Les principaux médicaments utilisés pour le suicide ou " Tentative de Suicide ou d'autolyse (" T.S.") sont des médicaments agissant sur les nerfs: de type tranquillisants, somnifères ou antidépresseur. Souvent plusieurs médicaments sont associés et additionnés d'alcool. Mais d'autres produits sont parfois utilisés, ceux qui sont dans la pharmacie familiale, notamment des produits cardiaques.
Les Risques
Risque cardiaque
Un produit ingéré peut parfois agir rapidement sur le cœur. Ce n’est pas parce que la personne est consciente que la situation est rassurante. C'est pourquoi, il faut trouver le nom du produit utilisé, et se renseigner au centre anti-poison (ou Centre 15) sur sa toxicité notamment cardiaque, et sa rapidité d'action. Ce risque est faible mais redoutable. N'oublions pas qu'un arrêt cardiaque peut survenir après une asphyxie (anoxie) en rapport avec les risques suivants.
Risque d'inconscience
La plupart des produits utilisés sont des somnifères, donc "endorment" plus ou moins profondemment et plus ou moins rapidement.
En soi ce n'est pas dangereux. On endort bien les opérés et cela sans séquelles neurologiques. Ce sont les conséquences respiratoires qui sont redoutables. Attention souvent l'ambulancier minore la profondeur de l'inconscience, lors du bilan au centre 15 !
Risque respiratoire
C'est le point le plus important. Chez un suicidé inconscient dit comateux, 3 mécanismes peuvent induire une asphyxie :
- une obstruction des voies aériennes supérieures par la chute de la langue due au coma.
- une fausse route par passage de vomissements dans la trachée, due à l’ouverture permanente du larynx (abolition du réflexe).
- une pause respiratoire puis apnée par endormissement des centres respiratoires du tronc cérébral.
Conduite d'urgence
En résumé:
Chez un inconscient,respire-t-il ?
Chez un malade inconscient, le premier réflexe est de regarder si le thorax ou l’abdomen se soulèvent à chaque inspiration et si un souffle d’air sort de la bouche à l’expiration.
Arrêt cardio-respiratoire En l'absence du pouls carotidien, le malade est en arrêt cardio-respiratoire.

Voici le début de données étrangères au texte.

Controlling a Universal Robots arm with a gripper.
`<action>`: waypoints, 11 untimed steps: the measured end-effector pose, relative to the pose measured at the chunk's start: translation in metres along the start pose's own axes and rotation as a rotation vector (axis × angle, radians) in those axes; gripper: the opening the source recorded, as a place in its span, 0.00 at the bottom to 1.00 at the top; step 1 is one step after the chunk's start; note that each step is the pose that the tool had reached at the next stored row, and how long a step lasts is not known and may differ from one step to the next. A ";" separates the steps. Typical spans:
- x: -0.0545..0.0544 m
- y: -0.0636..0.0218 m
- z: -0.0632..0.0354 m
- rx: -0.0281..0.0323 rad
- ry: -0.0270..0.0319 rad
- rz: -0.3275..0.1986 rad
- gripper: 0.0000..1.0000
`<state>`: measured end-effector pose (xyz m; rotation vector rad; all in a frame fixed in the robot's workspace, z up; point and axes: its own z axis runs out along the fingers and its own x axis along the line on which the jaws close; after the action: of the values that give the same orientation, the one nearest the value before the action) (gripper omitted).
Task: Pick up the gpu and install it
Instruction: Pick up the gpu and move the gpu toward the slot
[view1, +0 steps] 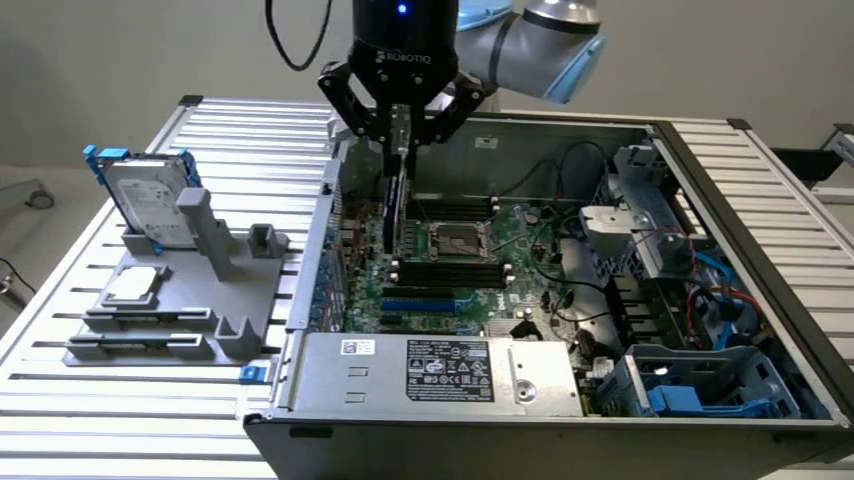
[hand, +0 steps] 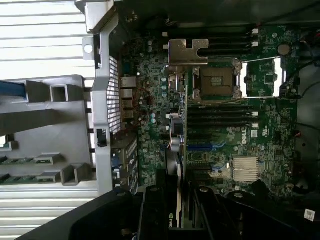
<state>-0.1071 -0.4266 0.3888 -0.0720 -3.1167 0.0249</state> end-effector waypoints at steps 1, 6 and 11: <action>-0.004 0.0003 0.0017 0.0001 0.0000 0.001 0.27; -0.027 0.0019 0.0102 -0.0001 0.0001 0.003 0.27; -0.050 0.0036 0.0187 -0.0001 0.0001 0.004 0.27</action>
<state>-0.0574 -0.4257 0.3689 -0.0784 -3.1165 0.0247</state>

Il faut donc mettre en route les manœuvres de réanimation qui sont plus classiques: ventilation artificielle, avec liberté des voies aériennes, avec MCE.

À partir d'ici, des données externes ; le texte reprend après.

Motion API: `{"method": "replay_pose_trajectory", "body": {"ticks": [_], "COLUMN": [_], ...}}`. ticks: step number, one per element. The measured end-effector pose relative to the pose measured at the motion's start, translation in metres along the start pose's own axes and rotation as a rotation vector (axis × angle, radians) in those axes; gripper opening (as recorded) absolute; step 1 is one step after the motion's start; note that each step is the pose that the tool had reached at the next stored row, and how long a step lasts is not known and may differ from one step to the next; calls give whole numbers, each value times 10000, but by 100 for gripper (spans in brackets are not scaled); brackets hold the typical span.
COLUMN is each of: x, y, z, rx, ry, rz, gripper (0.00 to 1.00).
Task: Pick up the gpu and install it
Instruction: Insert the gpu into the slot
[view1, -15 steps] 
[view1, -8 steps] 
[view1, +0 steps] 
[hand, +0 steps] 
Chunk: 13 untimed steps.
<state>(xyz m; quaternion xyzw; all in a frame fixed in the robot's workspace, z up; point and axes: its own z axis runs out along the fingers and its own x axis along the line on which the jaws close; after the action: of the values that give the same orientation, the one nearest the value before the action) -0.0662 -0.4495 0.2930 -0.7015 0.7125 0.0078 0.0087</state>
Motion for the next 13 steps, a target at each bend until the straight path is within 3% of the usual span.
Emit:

Arrêt respiratoire isolé Le pouls carotidien est présent, mais le malade ne respire pas. Il est inconscient ou "absent". Il faut regarder l'état des pupilles qui parfois sont très petites comme un point. On parle alors de myosis. (Cela signifie que la personne est drogué avec des dérivés de la morphine, comme l'héroine). Il Cet arrêt respiratoire isolé est du à l'endormissement des centres respiratoires situés dans le bulbe ou tronc cérébral, par un puissant sédatif ou un dérivé de la morphine. Il faut donc mettre en route les manœuvres de réanimation : ventilation artificielle, avec liberté des voies aériennes, mais sans massage .
Est-il en détresse respiratoire ?
Si la respiration est rapide et superficielle avec des bruits, un encombrement , associés à une cyanose, sueurs, tachycardie et HTA, il faut libérer les voies aériennes, aspirer et oxygéner et mettre en PLS. Ainsi on s'occupe: - d'une obstruction du pharynx par chute de la langue
- de la présence éventuelle de liquide dans le pharynx
Est-il dans le coma sans aucune détresse ?
Dans cas, il faut mettre le patient immédiatement en PLS. Rappelons que la mise en P.L.S. n'est pas dangereuse, facile à réaliser et peut rapporter gros en matière de prévention des fausses routes.
Histoire vécue: Une jeune femme de 22 ans se suicide avec des somnifères à 8 h. Elle est retrouvée à 17 h confuse par son conjoint qui appelle le centre 15. Celui-ci , vu l'absence d'inconscience demande l'intervention d'une ambulance.